All the underdeveloped lip-service in Hitman’s Bodyguard’s Wife devoted to Banderas planning to wipe out Europe to pay off Greece’s debt, and sequences of a wasted Frank Grillo walking on screen long enough to scream a handful of obscenities at the main trio and then disappear again in a subplot that was left on the cutting room floor, leaves precious little time for the three main buddies to act… Well, buddy-buddy.

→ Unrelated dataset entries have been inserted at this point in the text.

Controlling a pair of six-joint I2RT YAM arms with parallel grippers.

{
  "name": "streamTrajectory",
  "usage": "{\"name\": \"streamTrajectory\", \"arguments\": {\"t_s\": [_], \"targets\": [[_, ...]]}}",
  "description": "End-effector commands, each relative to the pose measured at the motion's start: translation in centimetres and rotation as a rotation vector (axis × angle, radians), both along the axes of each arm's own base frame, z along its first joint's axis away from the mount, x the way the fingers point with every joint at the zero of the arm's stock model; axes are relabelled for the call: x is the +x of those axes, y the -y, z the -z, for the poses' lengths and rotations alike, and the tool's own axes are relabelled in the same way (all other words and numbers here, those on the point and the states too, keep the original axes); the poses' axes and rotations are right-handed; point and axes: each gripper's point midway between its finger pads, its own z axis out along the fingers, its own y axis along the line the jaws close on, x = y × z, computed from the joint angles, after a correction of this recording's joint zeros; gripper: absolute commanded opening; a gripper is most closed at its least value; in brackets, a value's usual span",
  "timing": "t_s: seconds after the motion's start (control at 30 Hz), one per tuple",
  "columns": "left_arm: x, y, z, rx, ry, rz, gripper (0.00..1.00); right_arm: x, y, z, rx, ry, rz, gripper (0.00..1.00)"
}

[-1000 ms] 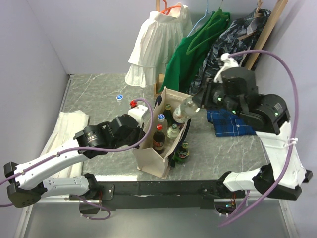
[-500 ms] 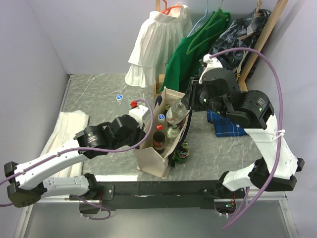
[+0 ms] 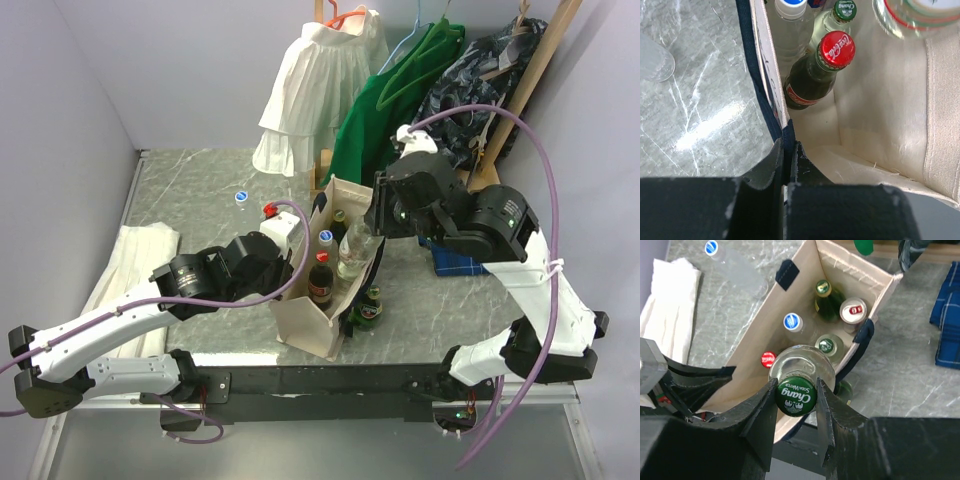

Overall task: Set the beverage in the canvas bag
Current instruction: Place the drink in the canvas bag.

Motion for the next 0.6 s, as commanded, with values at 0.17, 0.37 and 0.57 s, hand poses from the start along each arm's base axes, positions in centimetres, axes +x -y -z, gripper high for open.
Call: {"name": "streamTrajectory", "arguments": {"t_s": [0.17, 0.37, 0.57], "targets": [[0.6, 0.7, -1.1, -0.036, 0.042, -0.005, 0.01, -0.5, -0.7, 0.1, 0.105, 0.017, 0.037, 0.00], [0.7, 0.7, -0.9, -0.033, 0.043, -0.009, 0.01, -1.3, -1.6, 2.0, 0.096, -0.022, 0.014, 0.00], [0.7, 0.7, -0.8, -0.026, 0.042, -0.011, 0.01, -1.5, -2.4, 3.2, 0.082, -0.036, 0.005, 0.00]]}}
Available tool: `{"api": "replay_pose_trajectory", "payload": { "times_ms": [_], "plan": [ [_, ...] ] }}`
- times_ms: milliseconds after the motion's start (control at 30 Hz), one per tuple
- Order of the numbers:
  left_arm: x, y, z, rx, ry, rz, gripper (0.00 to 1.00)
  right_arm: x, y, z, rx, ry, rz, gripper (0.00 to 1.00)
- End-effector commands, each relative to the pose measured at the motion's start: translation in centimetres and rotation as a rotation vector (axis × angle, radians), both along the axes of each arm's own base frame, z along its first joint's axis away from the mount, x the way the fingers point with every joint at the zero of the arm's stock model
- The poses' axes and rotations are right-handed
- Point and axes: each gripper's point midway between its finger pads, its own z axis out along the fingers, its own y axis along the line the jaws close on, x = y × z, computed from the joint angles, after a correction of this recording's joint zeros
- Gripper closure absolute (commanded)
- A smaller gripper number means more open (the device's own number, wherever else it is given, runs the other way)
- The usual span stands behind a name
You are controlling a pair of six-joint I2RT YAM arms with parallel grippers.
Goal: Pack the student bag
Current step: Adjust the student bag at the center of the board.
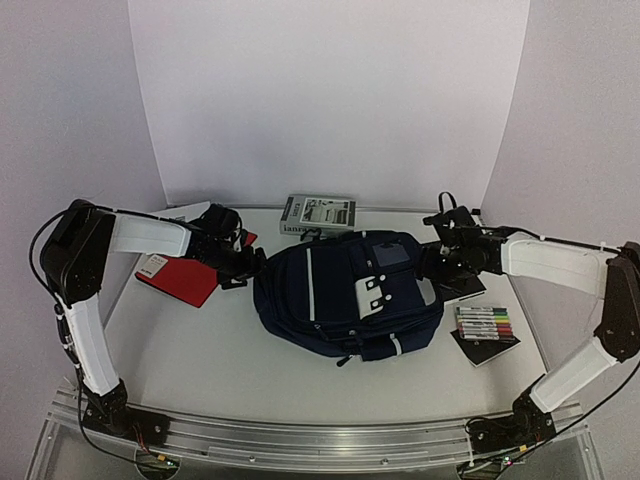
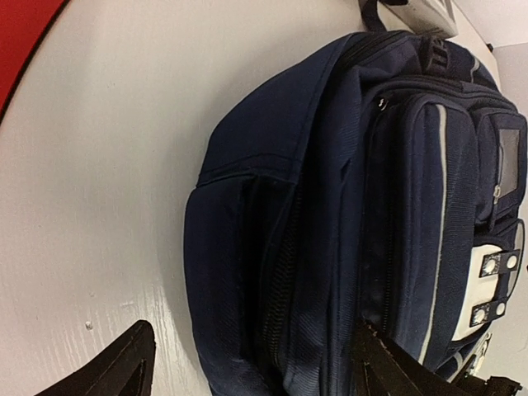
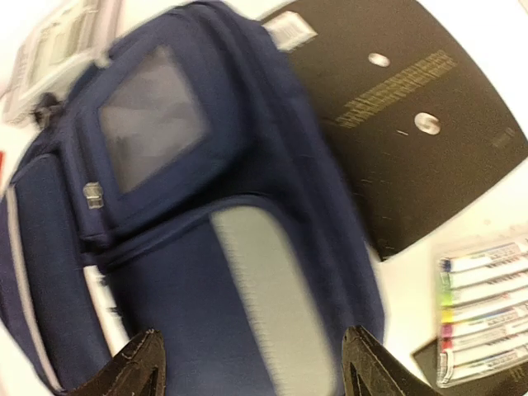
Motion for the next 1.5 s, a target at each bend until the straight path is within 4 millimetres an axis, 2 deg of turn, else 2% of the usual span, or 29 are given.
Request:
{"api": "replay_pose_trajectory", "payload": {
  "times_ms": [0,100,167,300,433,533,567,667,767,900,1033,1167,1333,1467],
  "plan": [
    [1.1,-1.3,0.5,-0.040,-0.011,-0.030,0.19,-1.4,-2.8,-2.4,-0.067,0.052,-0.058,0.29],
    [1.1,-2.6,0.3,-0.105,0.002,-0.058,0.21,-1.6,-2.5,-3.7,-0.052,0.068,-0.052,0.32],
    [1.2,-3.2,-0.2,-0.134,0.014,-0.070,0.26,-1.5,-2.1,-4.4,-0.033,0.072,-0.040,0.36],
    [0.8,-3.1,-2.3,-0.114,0.068,-0.064,0.60,-0.7,-0.3,-5.1,0.053,0.039,0.006,0.48],
    [-1.0,-2.2,-3.8,-0.105,0.108,-0.053,0.80,0.8,1.2,-5.3,0.087,0.007,0.043,0.62],
    [-3.0,-1.2,-4.3,-0.104,0.141,-0.034,0.88,2.5,2.1,-5.5,0.078,-0.014,0.063,0.65],
    [-3.4,-1.0,-3.9,-0.114,0.139,-0.028,0.90,3.0,2.2,-5.6,0.068,-0.018,0.070,0.66],
    [-6.2,-0.1,-4.1,-0.115,0.173,-0.005,0.93,5.2,3.2,-5.7,0.045,-0.037,0.090,0.66],
    [-9.0,-0.2,-3.7,-0.116,0.187,-0.018,0.93,7.6,3.9,-5.6,0.013,-0.068,0.097,0.66],
    [-12.1,-1.5,-3.6,-0.097,0.208,-0.068,0.90,10.5,5.2,-4.8,-0.011,-0.113,0.124,0.67],
    [-12.6,-1.0,-3.4,-0.073,0.220,-0.025,0.81,11.4,5.5,-2.8,-0.023,-0.153,0.139,0.63],
    [-12.0,-0.4,-2.1,-0.062,0.198,0.006,0.66,10.4,4.1,-0.2,-0.067,-0.178,0.133,0.54],
    [-10.8,0.0,0.6,-0.110,0.146,0.023,0.47,7.6,2.3,3.8,-0.094,-0.213,0.154,0.40],
    [-9.7,0.7,2.6,-0.141,0.097,0.038,0.36,5.0,2.6,7.0,-0.034,-0.247,0.220,0.33]
  ]
}}
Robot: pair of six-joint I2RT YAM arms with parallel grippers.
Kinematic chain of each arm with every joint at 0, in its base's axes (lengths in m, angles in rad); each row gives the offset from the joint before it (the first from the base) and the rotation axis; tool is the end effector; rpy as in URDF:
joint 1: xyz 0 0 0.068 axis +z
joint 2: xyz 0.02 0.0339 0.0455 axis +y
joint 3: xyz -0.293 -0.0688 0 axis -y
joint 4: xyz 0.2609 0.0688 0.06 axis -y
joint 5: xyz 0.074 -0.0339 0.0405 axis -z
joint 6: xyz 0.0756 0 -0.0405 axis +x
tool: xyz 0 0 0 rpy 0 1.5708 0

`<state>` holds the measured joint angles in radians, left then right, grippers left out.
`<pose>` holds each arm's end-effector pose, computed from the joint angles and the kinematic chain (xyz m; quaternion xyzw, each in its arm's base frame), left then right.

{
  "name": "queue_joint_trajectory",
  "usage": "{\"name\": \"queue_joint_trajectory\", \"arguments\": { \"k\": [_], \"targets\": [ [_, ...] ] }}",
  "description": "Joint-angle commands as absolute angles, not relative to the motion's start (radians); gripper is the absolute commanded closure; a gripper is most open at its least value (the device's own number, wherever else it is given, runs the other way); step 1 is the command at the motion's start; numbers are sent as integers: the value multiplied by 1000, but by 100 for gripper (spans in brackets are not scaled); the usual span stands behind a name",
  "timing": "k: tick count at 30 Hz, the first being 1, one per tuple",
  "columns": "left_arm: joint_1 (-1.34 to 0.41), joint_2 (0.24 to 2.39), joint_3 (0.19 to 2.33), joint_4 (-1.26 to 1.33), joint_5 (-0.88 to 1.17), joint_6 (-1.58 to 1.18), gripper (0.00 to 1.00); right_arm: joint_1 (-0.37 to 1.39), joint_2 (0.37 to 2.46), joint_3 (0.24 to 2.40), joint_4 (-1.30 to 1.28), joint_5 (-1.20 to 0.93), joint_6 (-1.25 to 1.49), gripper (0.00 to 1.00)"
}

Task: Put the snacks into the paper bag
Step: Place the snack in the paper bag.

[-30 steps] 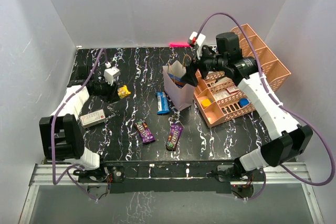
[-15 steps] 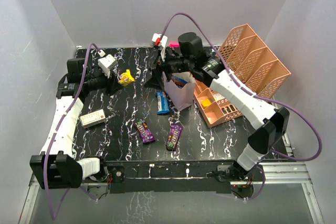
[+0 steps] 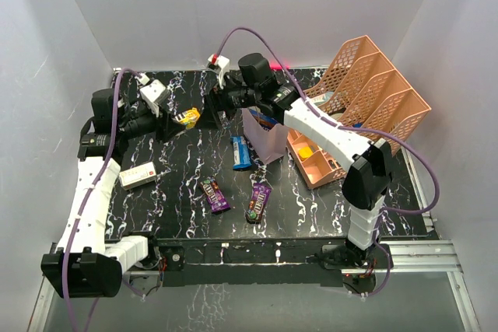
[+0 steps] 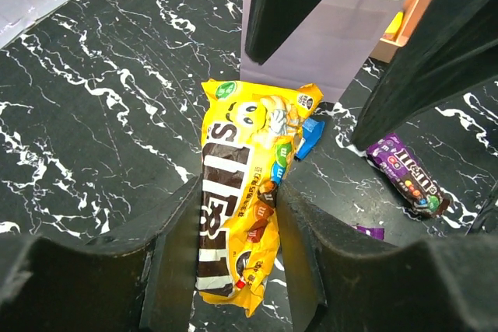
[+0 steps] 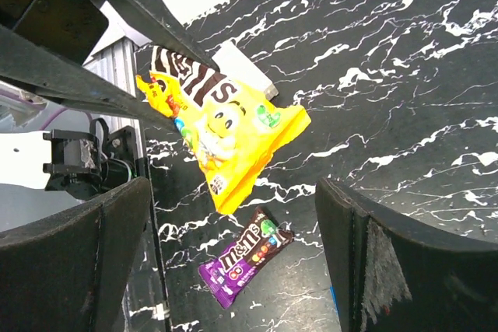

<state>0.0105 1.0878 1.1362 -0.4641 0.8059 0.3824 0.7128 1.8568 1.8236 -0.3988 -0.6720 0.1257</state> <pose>0.2578 -0.0518 0.3945 0.3529 0.7178 -0.2242 0.5567 0.3372 0.3536 0.3902 -0.4002 0.7097 0.4608 0.3519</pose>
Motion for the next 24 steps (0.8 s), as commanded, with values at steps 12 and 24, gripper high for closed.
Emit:
{"name": "queue_joint_trajectory", "arguments": {
  "k": [12,24],
  "targets": [
    [1,1018,1039,-377,907,315,65,725,1931,1830,-238,-782,285,44],
    [0,1002,1004,-370,896,329,64,723,1910,1829,-264,-762,229,91]
  ]
}}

Despite this being a sequel to a movie which pivoted around Jackson and Reynolds’ give-and-take, it isn’t until the third act (around the 75-minute mark) that they have any significant screen time together which isn’t just screaming curse words back and forth. Neither appears to be engaged by the material this time out either, with Jackson in particular performing on autopilot. The one saving grace, then, is the woman sandwiched between them for the road trip.
Hayek is a blast of energy in a tired film that’s often just going through the motions. Her Sonia is loud, abrasive, and determined to chew every last shred of gorgeous Italian scenery. As with Reynolds and Jackson, the screenplay still doesn’t give her enough to do beyond yelling “fuck’ a lot—the word is even the film’s closest approximation to a running joke—but by God she is going to drop those F-bombs. It’s telling, too, that she’s much more alive when she’s sharing the screen with old Desperado co-star Banderas than the two leads.
To be fair, some of the humor does work, most of it seeming to be off-the-cuff improvisations by Reynolds. There’s also a pretty good gag involving a cameo that I won’t spoil here. All of which allows for intermittent chuckles throughout the movie. Nevertheless, it would be charitable to say the picture strains to sustain its 99-minute running time.
As an action flick, there are two good set pieces near the end, one involving Jackson getting to go medieval in an Italian castle, but director Patrick Hughes (who also helmed the first movie), mostly struggles to just land this thing in one piece.
When the first film opened four years ago, it appeared to offer a violent, goofy R-rated distraction from Hollywood’s increasingly polished (and toothless) spectacle. The movie was too trashy and unambitious to become the next John Wick—though half-hearted attempts to build a bodyguard underworld mythology still try to do exactly that—but it was fine for what it was. By contrast, Hitman’s Wife’s Bodyguard is mainly trash.
Hitman’s Wife’s Bodyguard opens on June 16 in the U.S. and is now playing in the UK.